Jessica Russell, sustainability engagement coordinator for UB Sustainability, admits to holding out on a complete endorsement. She’s very particular about her sweets. Nevertheless, what impresses her is the campus cookie’s street cred. The original idea in this story of the cookies having a “reputation” and “identity” came from Russell.
“My enthusiasm had to do with the fact I had heard so much about those cookies from others,” she says. “It’s more the myth and mystery that surrounds those cookies that is so intriguing. The thrill was to finally be at an event where these cookies were.”
Peters says the UB cookie fan base away from campus matches the enthusiasm on campus.
“In every event in the entire UB community, they have to have UB cookies,” says Peters. “It’s a signature for the event. It’s a signature cookie.”
Students often buy cookies to take home.
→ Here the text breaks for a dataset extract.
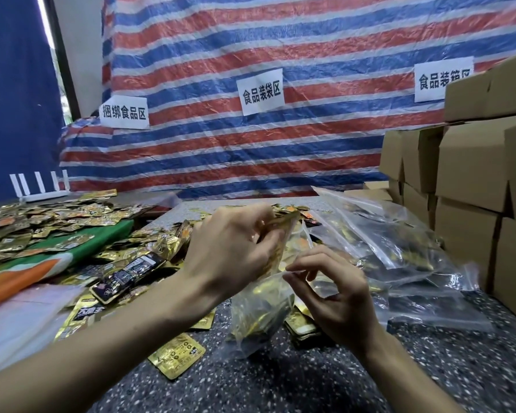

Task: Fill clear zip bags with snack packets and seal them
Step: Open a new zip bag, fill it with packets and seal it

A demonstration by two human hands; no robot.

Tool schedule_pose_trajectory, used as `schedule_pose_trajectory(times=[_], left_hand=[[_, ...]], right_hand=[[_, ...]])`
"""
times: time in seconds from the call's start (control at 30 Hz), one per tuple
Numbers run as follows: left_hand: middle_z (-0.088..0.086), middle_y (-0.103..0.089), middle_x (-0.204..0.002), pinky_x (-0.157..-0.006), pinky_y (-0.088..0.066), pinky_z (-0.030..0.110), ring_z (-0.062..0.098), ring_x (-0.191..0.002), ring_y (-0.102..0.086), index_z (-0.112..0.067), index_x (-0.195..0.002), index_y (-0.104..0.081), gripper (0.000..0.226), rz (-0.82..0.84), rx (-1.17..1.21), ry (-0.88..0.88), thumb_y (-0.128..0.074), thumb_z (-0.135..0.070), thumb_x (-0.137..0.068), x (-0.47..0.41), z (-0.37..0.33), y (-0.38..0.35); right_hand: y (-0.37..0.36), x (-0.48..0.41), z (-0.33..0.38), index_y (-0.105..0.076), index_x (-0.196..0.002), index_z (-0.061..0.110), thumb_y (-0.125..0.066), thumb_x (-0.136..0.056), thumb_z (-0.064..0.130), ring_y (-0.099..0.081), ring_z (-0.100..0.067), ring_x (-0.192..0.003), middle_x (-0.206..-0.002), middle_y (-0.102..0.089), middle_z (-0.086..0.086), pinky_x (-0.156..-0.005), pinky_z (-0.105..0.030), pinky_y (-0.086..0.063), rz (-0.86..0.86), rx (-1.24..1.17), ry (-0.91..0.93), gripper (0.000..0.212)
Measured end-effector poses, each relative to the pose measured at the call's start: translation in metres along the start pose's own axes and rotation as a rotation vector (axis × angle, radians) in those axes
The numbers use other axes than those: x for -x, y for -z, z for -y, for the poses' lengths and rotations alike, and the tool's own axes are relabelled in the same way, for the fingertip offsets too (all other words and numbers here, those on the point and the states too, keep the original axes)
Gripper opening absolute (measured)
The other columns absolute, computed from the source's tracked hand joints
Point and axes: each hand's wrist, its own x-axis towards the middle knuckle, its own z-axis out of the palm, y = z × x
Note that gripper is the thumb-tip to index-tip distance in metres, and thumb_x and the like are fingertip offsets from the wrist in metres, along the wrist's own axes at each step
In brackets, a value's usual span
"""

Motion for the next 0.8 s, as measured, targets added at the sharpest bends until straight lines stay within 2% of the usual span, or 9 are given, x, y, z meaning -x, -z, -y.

Parents visiting campus also buy cookies to take home.
“They want to buy UB cookies to give to their friends,” she says. “They say ‘I go to UB and here is a cookie.’ Instead of wearing a T-shirt, you eat a cookie.”
One thing becomes clear to anyone fortunate enough to watch UB cookies being made, especially if you’re close enough to smell and touch them: The integrity of the cookie is only as strong as the bakers actually putting them together.
“You don’t want the cookie dough to be too thin or too thick,” says Amber Southerns, a Statler Commissary baker who hand-cuts the UB-logo shape. “You have to get it to the point where I can roll it out.”
Southerns has worked in the bakery for four years, cutting out UB cookies “from Day One.”
“We make so many of them,” she says, with more pride than weariness. “Thousands easily.”
Kelly Bartlett frosts them. She applies the white frosting evenly and carefully, making sure the icing doesn’t spill off the UB cookie sidewall.
“I’m trying to be very neat,” she says.
The UB piping follows. Her hands must be steady. She can’t drink too much coffee, even if she has to be at the bakery early, she says. She’s been decorating cookies since she came to UB three years ago. Bartlett admits her colleagues look to the break room for cookies that may not have been up to standard.
“Keep messing up,” they tell her.
But Bartlett’s hands are steady. She lines that interlocking UB logo while she answers a visitor’s questions. The break room gets none of these.
“If you don’t use it,” she says, “you lose it.”
Raymond Kohl, marketing manager who patiently endured all questions for this article, never flinched. Leave it to CDS to be ready for this one, too.
“We do not have nutritional information on the cookie,” says Kohl. “They are working on getting all bakery recipes into the new nutritional program, but that is not scheduled to be completed until the fall.”
So until that day, just pass the milk.